:: Aim of the task ::
Taking the line with "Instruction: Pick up" as the first and the last line of the listing as the final one, please copy exactly those lines and no others, without pictures.
START Records supplied
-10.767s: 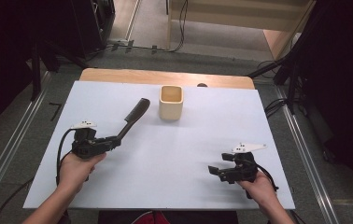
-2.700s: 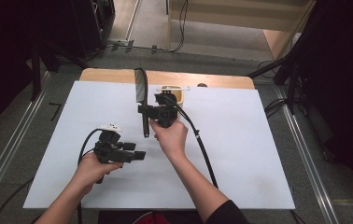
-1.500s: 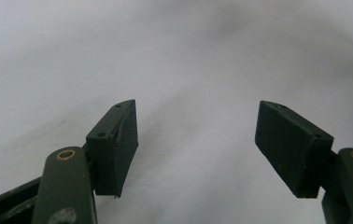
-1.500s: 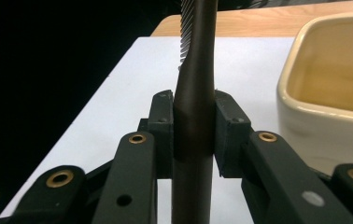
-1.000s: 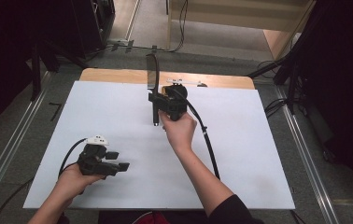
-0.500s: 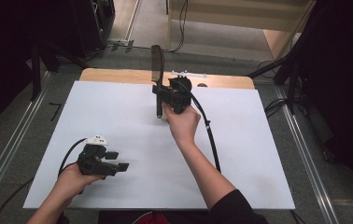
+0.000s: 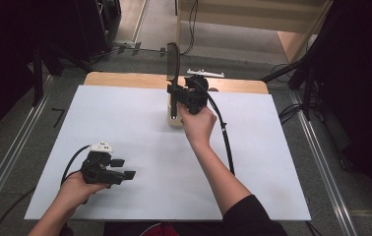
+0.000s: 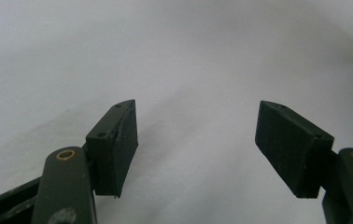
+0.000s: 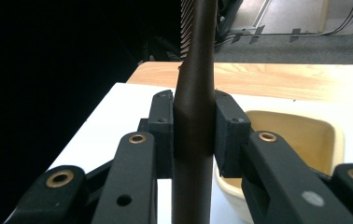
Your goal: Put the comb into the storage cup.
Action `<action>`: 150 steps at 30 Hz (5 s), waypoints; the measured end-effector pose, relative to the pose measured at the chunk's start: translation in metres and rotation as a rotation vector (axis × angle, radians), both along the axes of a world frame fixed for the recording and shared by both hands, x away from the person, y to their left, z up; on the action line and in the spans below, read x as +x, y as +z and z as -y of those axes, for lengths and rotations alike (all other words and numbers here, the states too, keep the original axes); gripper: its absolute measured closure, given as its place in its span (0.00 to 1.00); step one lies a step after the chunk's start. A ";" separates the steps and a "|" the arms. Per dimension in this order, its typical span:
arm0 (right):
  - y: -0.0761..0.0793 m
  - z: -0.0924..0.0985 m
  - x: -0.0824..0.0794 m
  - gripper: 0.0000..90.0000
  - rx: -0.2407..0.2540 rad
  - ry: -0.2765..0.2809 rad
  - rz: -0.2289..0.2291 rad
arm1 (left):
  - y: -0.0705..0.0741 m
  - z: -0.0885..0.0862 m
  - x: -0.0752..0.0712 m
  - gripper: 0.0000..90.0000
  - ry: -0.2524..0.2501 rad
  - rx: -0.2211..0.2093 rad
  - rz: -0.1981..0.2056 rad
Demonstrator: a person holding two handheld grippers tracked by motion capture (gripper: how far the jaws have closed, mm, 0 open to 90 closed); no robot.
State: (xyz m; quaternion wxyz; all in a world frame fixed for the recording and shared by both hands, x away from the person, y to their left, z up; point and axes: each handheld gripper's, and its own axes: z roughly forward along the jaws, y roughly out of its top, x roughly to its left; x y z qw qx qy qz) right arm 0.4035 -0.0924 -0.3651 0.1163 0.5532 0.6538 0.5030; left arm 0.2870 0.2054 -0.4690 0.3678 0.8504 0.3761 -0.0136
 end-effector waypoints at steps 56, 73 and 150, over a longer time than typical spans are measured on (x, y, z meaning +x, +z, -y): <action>-0.026 0.017 0.060 0.78 -0.097 -0.158 0.048 | -0.003 -0.003 0.000 0.35 -0.011 -0.011 -0.008; -0.047 0.025 0.052 0.78 -0.084 -0.163 0.059 | -0.002 -0.003 0.000 0.35 -0.011 -0.008 -0.007; -0.074 0.046 -0.016 0.15 -0.216 0.084 0.048 | -0.004 -0.003 0.001 0.35 -0.008 0.006 -0.007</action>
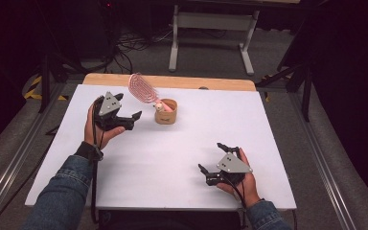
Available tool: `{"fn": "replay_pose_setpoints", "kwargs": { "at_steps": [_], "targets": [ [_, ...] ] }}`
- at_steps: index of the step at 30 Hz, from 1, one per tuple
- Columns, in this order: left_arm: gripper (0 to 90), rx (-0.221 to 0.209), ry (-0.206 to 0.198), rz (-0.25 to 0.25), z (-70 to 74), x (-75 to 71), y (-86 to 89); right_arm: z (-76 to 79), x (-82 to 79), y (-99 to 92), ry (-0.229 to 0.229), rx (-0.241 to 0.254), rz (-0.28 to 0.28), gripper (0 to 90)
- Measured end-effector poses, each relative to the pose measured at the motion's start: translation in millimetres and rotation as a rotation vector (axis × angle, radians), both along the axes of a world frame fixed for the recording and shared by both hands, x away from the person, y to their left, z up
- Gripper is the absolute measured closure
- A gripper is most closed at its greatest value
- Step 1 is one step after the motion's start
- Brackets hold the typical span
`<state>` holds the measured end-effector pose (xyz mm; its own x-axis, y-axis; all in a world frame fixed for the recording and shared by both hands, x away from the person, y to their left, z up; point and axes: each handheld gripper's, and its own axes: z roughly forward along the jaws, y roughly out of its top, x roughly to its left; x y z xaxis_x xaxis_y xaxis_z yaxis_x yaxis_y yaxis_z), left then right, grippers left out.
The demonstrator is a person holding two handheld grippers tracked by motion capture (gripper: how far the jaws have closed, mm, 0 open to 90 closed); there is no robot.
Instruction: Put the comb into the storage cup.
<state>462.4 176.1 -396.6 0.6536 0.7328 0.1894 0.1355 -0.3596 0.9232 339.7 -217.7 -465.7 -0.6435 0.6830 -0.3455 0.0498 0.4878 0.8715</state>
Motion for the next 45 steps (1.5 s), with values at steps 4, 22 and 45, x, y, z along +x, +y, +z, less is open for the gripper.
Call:
{"fn": "replay_pose_setpoints", "kwargs": {
  "at_steps": [4, 22, 45],
  "targets": [
    [9.5, -0.004, -0.011, -0.008, -6.1, -5.4, 0.8, -0.5, 0.3, 0.5, 0.0, -0.004, -0.002, 6.5],
    [8.5, -0.022, -0.051, -0.058, -13.9, -37.6, 2.5, -0.1, -1.5, 3.1, -0.004, -0.01, 0.004, 6.5],
    [8.0, 0.006, -0.079, -0.125, -16.1, -69.6, -1.3, 4.2, -4.3, 1.2, -0.022, -0.002, 0.012, 6.2]
  ]
}}
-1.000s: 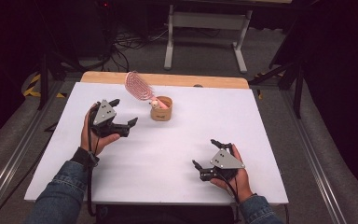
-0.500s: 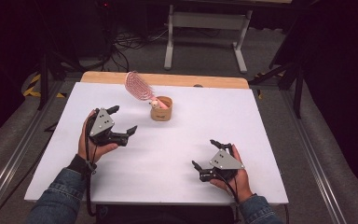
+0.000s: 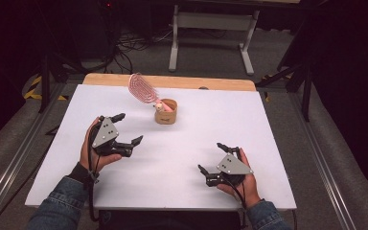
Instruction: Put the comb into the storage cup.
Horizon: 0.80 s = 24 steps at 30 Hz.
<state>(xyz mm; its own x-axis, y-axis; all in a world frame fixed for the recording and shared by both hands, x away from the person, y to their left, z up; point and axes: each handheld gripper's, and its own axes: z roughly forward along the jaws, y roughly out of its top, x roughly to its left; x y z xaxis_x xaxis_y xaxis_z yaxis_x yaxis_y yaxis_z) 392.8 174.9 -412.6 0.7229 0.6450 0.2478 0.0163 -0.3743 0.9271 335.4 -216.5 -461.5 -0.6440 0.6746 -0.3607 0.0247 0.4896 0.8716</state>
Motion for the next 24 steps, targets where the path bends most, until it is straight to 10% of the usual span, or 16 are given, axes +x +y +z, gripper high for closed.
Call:
{"fn": "replay_pose_setpoints", "kwargs": {
  "at_steps": [24],
  "targets": [
    [10.0, 0.031, -0.047, -0.006, -5.3, -33.0, 14.8, 7.2, -4.8, -0.7, -0.023, 0.028, -0.004, 6.0]
  ]
}}
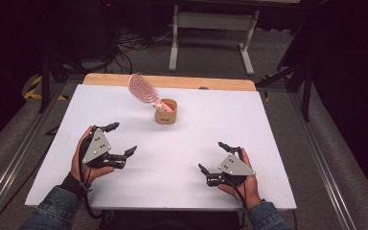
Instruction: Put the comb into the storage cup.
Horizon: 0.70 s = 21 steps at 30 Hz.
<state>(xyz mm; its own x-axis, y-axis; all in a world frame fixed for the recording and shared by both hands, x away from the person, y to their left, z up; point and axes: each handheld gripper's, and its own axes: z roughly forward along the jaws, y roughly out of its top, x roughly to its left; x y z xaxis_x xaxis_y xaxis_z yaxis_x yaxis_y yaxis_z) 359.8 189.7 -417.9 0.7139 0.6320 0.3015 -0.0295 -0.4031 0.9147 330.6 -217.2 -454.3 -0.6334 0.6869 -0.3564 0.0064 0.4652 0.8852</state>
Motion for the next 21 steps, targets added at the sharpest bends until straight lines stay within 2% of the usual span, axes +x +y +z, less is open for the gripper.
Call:
{"fn": "replay_pose_setpoints", "kwargs": {
  "at_steps": [10, 21],
  "targets": [
    [9.8, 0.018, 0.015, -0.01, -7.1, -7.6, 3.3, 2.3, -2.1, -0.4, -0.009, 0.001, 0.002, 6.0],
    [9.7, 0.065, 0.005, 0.002, -13.7, -15.9, 11.1, 5.1, -8.7, 0.5, -0.022, -0.004, 0.006, 5.9]
  ]
}}
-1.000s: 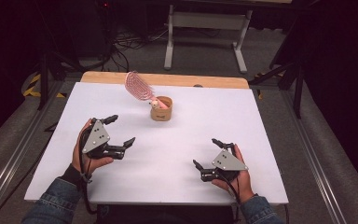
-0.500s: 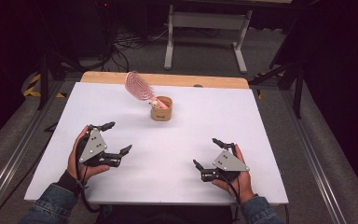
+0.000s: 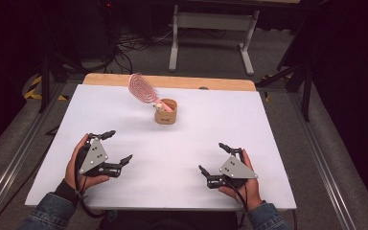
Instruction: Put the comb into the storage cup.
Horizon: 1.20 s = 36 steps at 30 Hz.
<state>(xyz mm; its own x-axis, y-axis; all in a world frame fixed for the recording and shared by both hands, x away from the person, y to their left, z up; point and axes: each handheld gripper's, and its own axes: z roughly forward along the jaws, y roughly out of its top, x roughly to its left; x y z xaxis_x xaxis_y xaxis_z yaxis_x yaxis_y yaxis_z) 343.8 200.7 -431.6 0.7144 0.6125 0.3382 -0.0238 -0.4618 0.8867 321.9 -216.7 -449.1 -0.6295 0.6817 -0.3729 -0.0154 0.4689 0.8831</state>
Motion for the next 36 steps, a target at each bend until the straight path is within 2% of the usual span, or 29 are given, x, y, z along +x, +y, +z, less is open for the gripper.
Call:
{"fn": "replay_pose_setpoints", "kwargs": {
  "at_steps": [8, 18, 22, 27, 31, 32, 34, 36],
  "targets": [
    [9.8, 0.014, 0.016, 0.011, -6.0, -6.2, 9.1, 0.7, -4.1, -2.0, -0.002, -0.014, -0.01, 5.9],
    [10.0, -0.003, 0.044, 0.036, -15.2, -17.5, 24.1, 1.0, -12.5, -4.4, -0.004, -0.026, -0.02, 5.7],
    [10.0, -0.021, 0.059, 0.043, -19.7, -20.6, 30.3, 0.9, -17.0, -5.4, -0.005, -0.029, -0.026, 5.7],
    [9.7, -0.077, 0.111, 0.068, -29.9, -24.8, 40.6, -2.1, -19.0, -10.8, 0.012, -0.026, -0.043, 5.6],
    [7.7, -0.1, 0.125, 0.086, -31.5, -25.1, 46.4, -2.9, -18.6, -14.4, 0.025, -0.013, -0.046, 5.5],
    [6.3, -0.124, 0.132, 0.094, -31.4, -24.0, 49.6, -3.8, -17.1, -16.2, 0.029, -0.007, -0.047, 5.5],
    [6.3, -0.128, 0.135, 0.091, -32.0, -23.5, 50.6, -5.0, -15.4, -17.4, 0.04, 0.006, -0.047, 5.5],
    [6.1, -0.115, 0.139, 0.087, -33.1, -23.4, 49.4, -5.8, -14.9, -17.2, 0.046, 0.009, -0.046, 5.5]
  ]
}}
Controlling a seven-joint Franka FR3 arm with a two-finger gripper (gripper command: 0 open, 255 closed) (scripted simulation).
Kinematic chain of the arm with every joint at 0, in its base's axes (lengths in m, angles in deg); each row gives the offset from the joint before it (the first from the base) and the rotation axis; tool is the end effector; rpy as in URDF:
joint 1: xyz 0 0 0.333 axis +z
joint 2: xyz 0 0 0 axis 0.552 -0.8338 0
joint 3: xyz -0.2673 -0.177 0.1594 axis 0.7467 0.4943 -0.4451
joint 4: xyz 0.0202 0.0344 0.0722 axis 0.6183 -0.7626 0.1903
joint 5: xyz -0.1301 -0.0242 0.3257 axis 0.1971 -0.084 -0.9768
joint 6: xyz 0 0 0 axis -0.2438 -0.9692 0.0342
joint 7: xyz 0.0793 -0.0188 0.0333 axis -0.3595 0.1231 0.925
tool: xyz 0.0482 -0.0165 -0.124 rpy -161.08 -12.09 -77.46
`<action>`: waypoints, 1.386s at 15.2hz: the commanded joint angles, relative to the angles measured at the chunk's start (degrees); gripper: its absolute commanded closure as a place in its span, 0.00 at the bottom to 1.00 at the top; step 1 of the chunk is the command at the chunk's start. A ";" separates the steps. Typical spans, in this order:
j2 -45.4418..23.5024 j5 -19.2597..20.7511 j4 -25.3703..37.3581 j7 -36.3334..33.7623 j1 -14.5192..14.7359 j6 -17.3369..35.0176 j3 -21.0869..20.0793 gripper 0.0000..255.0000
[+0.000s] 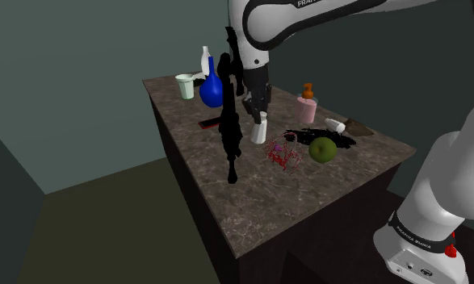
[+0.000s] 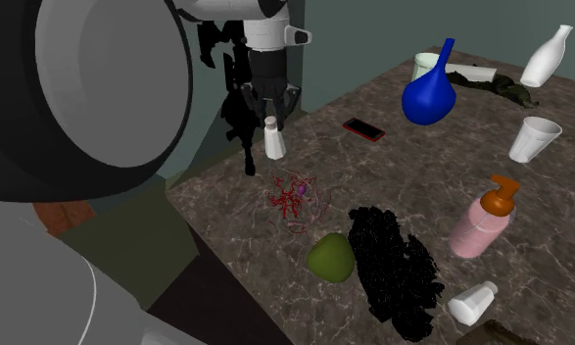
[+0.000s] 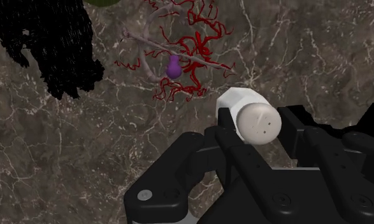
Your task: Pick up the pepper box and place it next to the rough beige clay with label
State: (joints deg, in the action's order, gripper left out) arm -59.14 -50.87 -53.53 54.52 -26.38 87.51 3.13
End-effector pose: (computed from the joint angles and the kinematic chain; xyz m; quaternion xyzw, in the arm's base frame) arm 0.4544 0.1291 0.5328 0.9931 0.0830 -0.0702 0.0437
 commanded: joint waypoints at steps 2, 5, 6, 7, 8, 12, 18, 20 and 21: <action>0.08 -0.03 2.36 0.08 0.02 -2.45 -0.02 1.00; 0.11 -0.04 4.63 0.20 0.01 -4.75 -0.02 1.00; 0.10 -0.04 5.42 0.23 0.01 -5.52 -0.02 1.00; 0.11 -0.04 5.54 0.24 0.01 -5.66 -0.02 1.00; 1.62 -0.03 3.82 1.44 -0.52 -5.37 0.63 1.00; 7.25 0.46 -2.33 6.29 -2.58 -4.52 3.43 1.00; 14.29 2.40 -9.49 13.67 -5.63 -3.84 8.17 1.00; 16.25 3.33 -11.35 16.16 -6.68 -3.70 9.88 1.00; 17.16 3.84 -12.18 17.41 -7.20 -3.64 10.76 1.00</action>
State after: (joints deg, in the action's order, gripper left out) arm -42.70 -47.60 -65.21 70.37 -32.96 83.93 12.87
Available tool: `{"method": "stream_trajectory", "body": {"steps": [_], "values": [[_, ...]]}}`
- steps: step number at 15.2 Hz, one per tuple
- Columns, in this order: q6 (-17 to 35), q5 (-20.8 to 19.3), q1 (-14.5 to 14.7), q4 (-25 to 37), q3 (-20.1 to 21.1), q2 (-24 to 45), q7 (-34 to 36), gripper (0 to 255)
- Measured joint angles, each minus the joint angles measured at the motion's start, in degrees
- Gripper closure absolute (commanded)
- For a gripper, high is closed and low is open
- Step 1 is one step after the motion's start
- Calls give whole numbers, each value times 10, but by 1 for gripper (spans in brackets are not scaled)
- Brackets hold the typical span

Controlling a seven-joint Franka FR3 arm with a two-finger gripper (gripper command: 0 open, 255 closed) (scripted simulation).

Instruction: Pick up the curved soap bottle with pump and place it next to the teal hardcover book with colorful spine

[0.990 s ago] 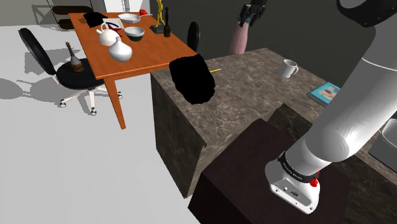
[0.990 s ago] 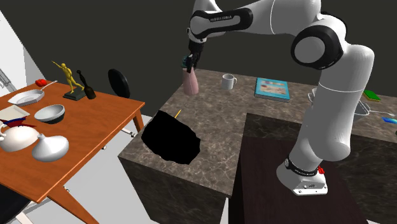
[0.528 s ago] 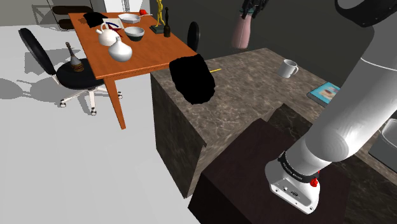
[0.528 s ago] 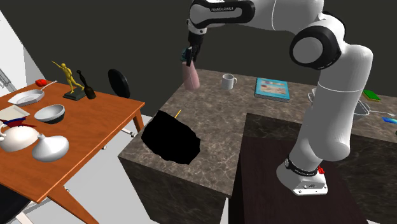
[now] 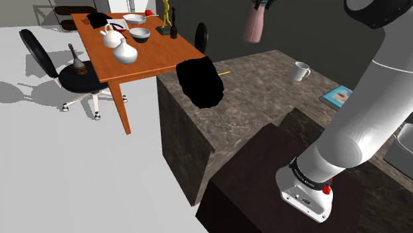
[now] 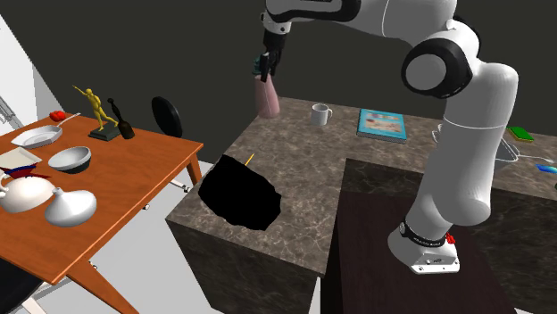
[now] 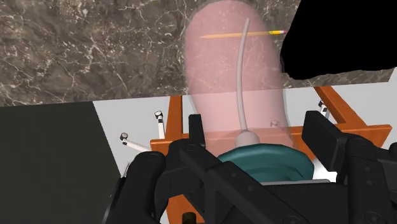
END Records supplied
:: Your response ::
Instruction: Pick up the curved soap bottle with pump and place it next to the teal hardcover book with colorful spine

[0.990 s ago] 
[0.990 s ago] 
[0.528 s ago] 
[0.528 s ago] 
[now] 
[now] 
[now] 

That concludes the response.